Les rats ayant reçu une seule injection du « nanoscavenger » ont été complètement protégés contre l’exposition aux organophosphorés pendant jusqu’à 5 jours sans effets secondaires. Chez les cobayes traités, le nanoscavenger a protégé les animaux de multiples injections de sarin pendant 8 jours, rapporte l’équipe aujourd’hui dans Science Translational Medicine.

Le nanoscavenger pourrait essentiellement agir comme un vaccin chez l’homme, explique l’ingénieur chimiste Shaoyi Jiang, membre de l’équipe. Si la thérapie est optimisée, la protection pourrait durer des semaines, voire des mois, dit-il.

Les bioscavagers précédents ne sont pas restés dans le corps assez longtemps pour conférer une protection, ou ils ont déclenché le système immunitaire du corps pour neutraliser l’antidote avec des anticorps, note Jin Montclare, ingénieur en protéines à l’Université de New York à New York, qui n’a pas participé à l’étude. Le nouveau travail semble contourner ces deux préoccupations, dit-elle.

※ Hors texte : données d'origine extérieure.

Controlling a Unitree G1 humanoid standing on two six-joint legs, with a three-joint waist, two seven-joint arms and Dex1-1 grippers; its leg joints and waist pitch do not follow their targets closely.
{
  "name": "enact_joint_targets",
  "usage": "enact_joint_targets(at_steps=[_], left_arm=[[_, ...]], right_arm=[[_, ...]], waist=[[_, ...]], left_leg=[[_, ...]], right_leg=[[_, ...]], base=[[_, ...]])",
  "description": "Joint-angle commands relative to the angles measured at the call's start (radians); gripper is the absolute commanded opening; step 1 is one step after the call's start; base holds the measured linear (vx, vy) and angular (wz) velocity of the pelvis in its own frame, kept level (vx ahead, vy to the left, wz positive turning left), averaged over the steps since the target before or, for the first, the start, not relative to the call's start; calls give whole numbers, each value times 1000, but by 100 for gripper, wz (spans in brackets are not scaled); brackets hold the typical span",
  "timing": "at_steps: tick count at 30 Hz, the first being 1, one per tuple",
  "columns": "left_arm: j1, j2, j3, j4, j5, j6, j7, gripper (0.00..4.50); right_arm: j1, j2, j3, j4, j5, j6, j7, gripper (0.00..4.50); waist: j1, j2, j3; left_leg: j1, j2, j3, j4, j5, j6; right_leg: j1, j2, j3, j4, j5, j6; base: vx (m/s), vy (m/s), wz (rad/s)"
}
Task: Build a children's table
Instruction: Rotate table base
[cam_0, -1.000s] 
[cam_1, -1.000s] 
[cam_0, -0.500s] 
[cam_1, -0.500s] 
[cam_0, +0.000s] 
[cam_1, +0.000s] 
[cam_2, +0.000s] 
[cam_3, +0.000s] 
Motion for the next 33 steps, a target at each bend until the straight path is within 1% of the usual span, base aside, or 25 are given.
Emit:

Les nanoscavagers d’agents neurotoxiques seraient plus pratiques pour les personnes à haut risque d’exposition aux armes chimiques, telles que les soldats ou les premiers intervenants qui se rendent dans une zone contaminée, explique Janice Chambers, toxicologue à l’Université d’État du Mississippi à Starkville qui n’a pas participé aux travaux. Mais elle dit que la thérapie ne serait probablement pas utile pour les agressions à court terme telles que les attaques terroristes. « Au moment où vous seriez exposé et présenteriez des signes de tremblements ou de convulsions, il serait trop tard » pour donner le traitement.

Selon les auteurs, le traitement pourrait également aider à protéger les personnes travaillant avec certains pesticides. Selon l’Organisation mondiale de la santé, les pesticides contenant des organophosphorés causent 200 000 décès par empoisonnement par an dans les pays en développement.

Ensuite, les chercheurs prévoient de tester pendant combien de temps le nanoscavenger fonctionne chez les singes, et ils verront également si plusieurs doses peuvent être administrées. Après cela, un essai clinique serait nécessaire pour tester l’innocuité du traitement chez l’homme.